A Radical Concept the Mets Should Try with the Lineup.

If there is one thing this first week taught us about the current Mets lineup, they tend to strikeout a lot. Granted in the first six games of the season they faced some tough pitching, but there was not a lot of contact out there.

Now I’m not a coach, so I’m not really sure how you teach guys to not strikeout. Therefore I can’t address that.
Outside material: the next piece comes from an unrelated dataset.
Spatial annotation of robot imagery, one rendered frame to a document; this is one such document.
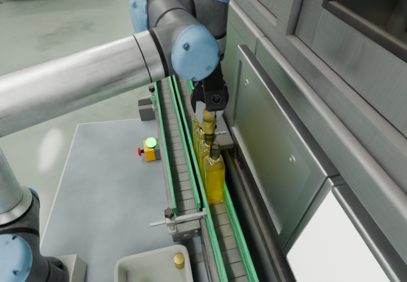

I am starting to wonder though if the Mets should experiment with the idea of not following a traditional batting lineup with a fast leadoff hitter and move towards the idea that the best hitters go early in the lineup. For the Mets this would mean starting the lineup with Murphy and moving everybody up:

  1. Murphy
  2. Wright
  3. Granderson
  4. Davis/Duda
  5. Lagares
  6. E Young / C Young
  7. d’Arnaud / Recker
  8. Tejada
  9. Pitcher

The only time you are guaranteed to have your lead off hitter start off the inning is in the first. After that you hope it doesn’t come around again in the 4th because that means you did squat on offense. Moving Murphy and Wright up increases the amount of AB’s they will see throughout the season (marginally). The draw back is this means less players are on base for Wright when he gets up to base. In this case you could shift everyone down again if the Mets could find someone this season with a relatively high OBP, otherwise let our best hitters get more AB’s.

I’ll admit this isn’t as much of a problem this year compared to last year when TC kept trying to make Turner early in the batting order happen.